*What is being asked*
Leave out every line before the one containing "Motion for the", and set down that line and the rest through the end of the listing exactly.

*Recorded data*

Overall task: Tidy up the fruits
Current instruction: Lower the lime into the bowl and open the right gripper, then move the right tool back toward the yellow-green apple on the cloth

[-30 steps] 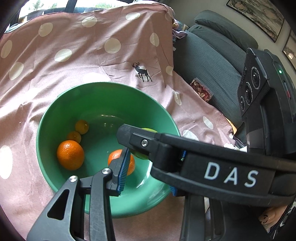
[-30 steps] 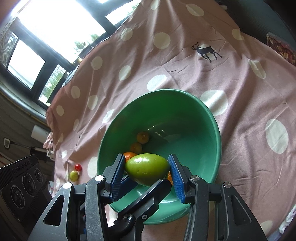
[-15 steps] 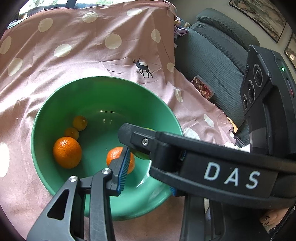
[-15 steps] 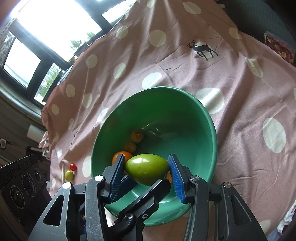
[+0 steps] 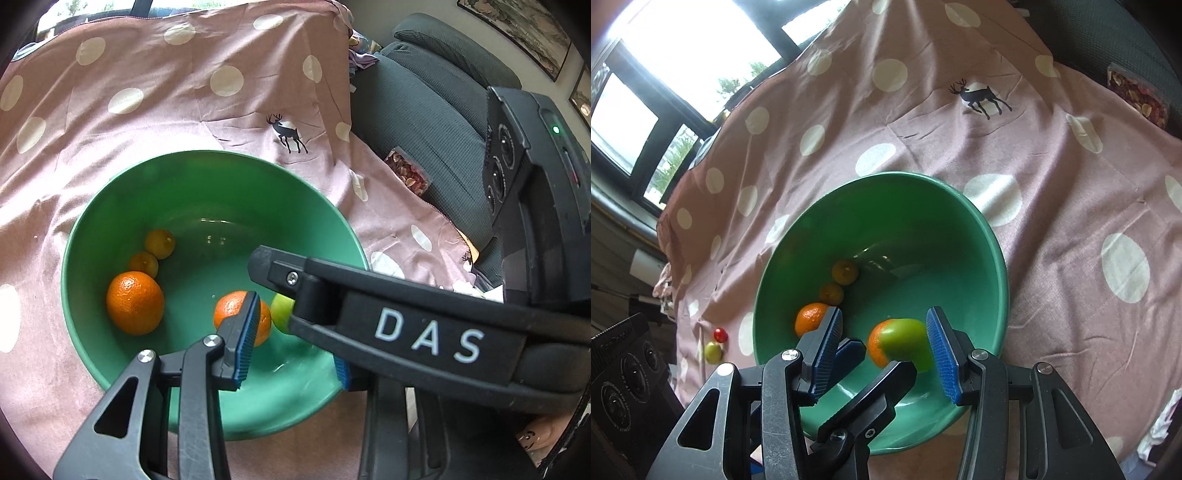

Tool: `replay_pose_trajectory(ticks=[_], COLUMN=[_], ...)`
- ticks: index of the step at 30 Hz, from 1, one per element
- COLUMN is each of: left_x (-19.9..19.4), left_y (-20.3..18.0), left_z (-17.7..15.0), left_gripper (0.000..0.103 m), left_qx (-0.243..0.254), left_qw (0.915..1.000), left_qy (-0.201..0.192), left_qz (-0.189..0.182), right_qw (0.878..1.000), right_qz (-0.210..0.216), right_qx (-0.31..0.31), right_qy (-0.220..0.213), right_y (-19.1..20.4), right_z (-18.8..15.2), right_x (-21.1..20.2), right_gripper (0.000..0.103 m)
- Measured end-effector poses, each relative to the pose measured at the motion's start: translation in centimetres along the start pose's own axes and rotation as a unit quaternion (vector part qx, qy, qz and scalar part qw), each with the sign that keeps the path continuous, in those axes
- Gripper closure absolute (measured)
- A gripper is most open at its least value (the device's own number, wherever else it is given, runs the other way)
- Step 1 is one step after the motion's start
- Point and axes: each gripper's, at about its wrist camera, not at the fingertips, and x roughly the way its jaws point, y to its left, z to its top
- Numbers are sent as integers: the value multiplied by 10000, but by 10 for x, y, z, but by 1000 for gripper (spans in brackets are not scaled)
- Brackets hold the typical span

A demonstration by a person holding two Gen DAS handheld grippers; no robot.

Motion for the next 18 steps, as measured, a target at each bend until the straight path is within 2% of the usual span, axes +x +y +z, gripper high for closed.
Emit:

*Task output*
Motion for the next 18 steps, as measured, a target at each bend until the straight path is within 2% of the usual span, axes +x +y +z, gripper high for closed.
Emit:

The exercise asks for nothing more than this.